Ancestor statistics
id	label	visits	distance
subject	predicate	object	subject_label	predicate_label	object_label
CL:0007011	BFO:0000050	UBERON:0002005	enteric neuron	part of	enteric nervous system
CL:0007011	RO:0002100	UBERON:0002005	enteric neuron	has soma location	enteric nervous system
CL:0007011	RO:0002202	CL:0002607	enteric neuron	develops from	migratory enteric neural crest cell
CL:0007011	rdfs:subClassOf	CL:0000029	enteric neuron	None	neural crest derived neuron
CL:0007011	rdfs:subClassOf	CL:0000107	enteric neuron	None	autonomic neuron

Hint

OAK will automatically treat anything with .db as a sqlite database

You can be more explicit and force the sqlite adapter to be used, regardless of suffix using a sqlite selector:

wget https://s3.amazonaws.com/bbop-sqlite/cl.db.gz
gzip -d cl.db.gz
runoak -i sqlite:cl.db relationships "enteric neuron"

Fetching ready-made SQLite files

You can also specify that the sqlite file should be loaded from the repository:

runoak -i sqlite:obo:pato search t~shape

This will download the pato.db sqlite file once, and cache it.

PyStow is used to cache the file, and the default location is ~/.data/oaklib.

By default, a cached SQLite file will be automatically refreshed (downloaded again) if it is older than 7 days.
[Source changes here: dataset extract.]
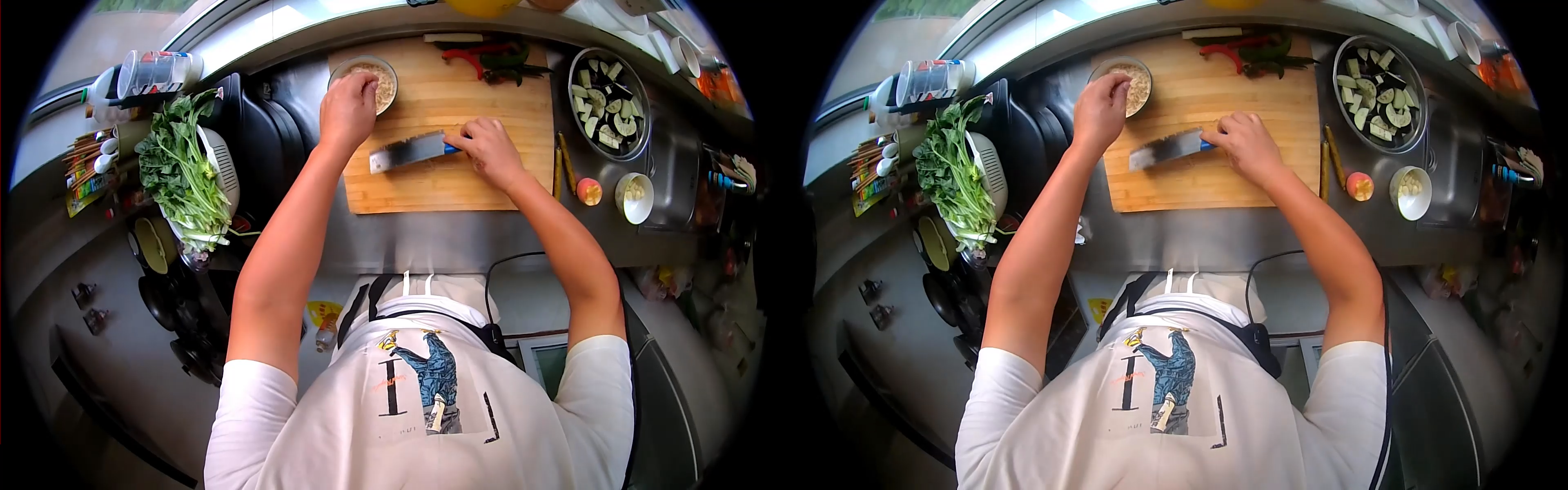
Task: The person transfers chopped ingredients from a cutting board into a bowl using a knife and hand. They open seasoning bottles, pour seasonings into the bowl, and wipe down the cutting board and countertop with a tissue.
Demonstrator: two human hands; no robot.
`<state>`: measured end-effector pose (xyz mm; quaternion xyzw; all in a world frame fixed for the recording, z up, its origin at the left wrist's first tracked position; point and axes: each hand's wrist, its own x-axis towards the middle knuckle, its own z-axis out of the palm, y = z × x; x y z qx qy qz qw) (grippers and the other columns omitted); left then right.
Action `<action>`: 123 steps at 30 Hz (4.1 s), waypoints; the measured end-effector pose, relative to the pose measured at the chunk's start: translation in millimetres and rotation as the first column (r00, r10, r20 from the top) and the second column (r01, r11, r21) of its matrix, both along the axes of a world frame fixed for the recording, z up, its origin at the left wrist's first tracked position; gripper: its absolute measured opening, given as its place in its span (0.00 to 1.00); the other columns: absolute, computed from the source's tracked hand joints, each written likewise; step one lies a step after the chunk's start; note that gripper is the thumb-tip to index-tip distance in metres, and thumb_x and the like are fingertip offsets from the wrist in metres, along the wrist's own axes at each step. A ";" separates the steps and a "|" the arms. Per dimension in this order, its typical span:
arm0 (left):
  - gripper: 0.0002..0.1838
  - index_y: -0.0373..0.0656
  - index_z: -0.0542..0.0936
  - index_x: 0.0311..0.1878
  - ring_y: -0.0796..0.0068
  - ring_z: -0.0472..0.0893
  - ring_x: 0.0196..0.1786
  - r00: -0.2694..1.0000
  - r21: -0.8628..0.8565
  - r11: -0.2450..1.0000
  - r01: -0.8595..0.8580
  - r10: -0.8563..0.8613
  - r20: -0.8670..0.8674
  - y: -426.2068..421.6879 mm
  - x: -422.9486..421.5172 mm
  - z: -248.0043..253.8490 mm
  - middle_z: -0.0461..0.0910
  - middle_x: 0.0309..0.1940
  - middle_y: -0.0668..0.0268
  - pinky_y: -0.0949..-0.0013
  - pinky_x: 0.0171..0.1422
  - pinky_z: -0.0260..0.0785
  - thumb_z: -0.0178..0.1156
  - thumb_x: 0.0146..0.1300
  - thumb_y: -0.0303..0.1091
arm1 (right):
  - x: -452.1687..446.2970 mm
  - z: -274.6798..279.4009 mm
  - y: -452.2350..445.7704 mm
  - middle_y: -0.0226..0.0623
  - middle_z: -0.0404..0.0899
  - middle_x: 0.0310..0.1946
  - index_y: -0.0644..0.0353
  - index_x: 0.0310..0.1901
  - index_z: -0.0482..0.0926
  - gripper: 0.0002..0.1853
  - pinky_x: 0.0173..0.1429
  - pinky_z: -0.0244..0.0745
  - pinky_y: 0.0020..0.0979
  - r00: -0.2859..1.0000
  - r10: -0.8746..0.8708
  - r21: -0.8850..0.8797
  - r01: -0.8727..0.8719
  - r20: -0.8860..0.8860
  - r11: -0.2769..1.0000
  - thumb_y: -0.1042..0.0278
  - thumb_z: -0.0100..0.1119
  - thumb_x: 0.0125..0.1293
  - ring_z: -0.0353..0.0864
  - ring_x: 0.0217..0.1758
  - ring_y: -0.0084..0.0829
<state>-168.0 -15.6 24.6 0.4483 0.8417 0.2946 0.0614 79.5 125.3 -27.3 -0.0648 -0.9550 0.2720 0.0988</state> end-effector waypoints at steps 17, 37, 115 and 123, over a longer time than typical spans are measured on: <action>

For details on how to alter the behavior of the cache, see the Cache Control section in the CLI documentation.

Building your own SQLite files

You can use the semsql command that should be pre-installed with OAK

There are two paths

using ODK docker
without docker, with dependencies pre-installed

With docker

If you have an OWL file in ./path/to/obi.owl

Then you can do this:

docker run -w /work  -v `pwd`:/work --rm -ti obolibrary/odkfull:dev semsql make path/to/obi.db

This will do a one-time build of obi.db, using the ODK docker. You will need Docker installed (but you don’t need to do anything else)

You can then query the file as normal:

runoak -i path/to/obi.db info assay

Warning

for this to work, the OWL file must be in RDF/XML. Also, imports merging will NOT be done by default, please merge in advance using ROBOT if this is your desired behavior.

Note

The recipe above works for any OWL file in a descendant of your current folder. If you wish to use a file outside of your current folder, then change the option from -v `pwd`:/work to -v /path/to/:/work/

Without docker

Prerequisites

For this to work you will need to install the following dependencies and ensure they’re loaded in your PATH.

relation-graph
rdftab
riot - On MacOS, can install using HomeBrew via: brew install jena

Then, run:

semsql make path/to/obi.db

Consult the SemSQL docs for more details.

In future we hope to wrap these more seamlessly in Python.

Validating an ontology

the SQLite implementation is the most efficient way to validate an ontology

runoak -i sqlite:obo:cl validate

Other RDBMSs

We avoid SQLite specific features so in theory OAK should work with any RDBMS that follows the semantic-sql schema, but currently SQLite is the focus of development and testing

Python ORM

OAK abstracts away the details of the underlying database and ways of accessing it, but for some purposes you may wish to write direct SQL or use the ORM layer. Consult SemSQL docs for details.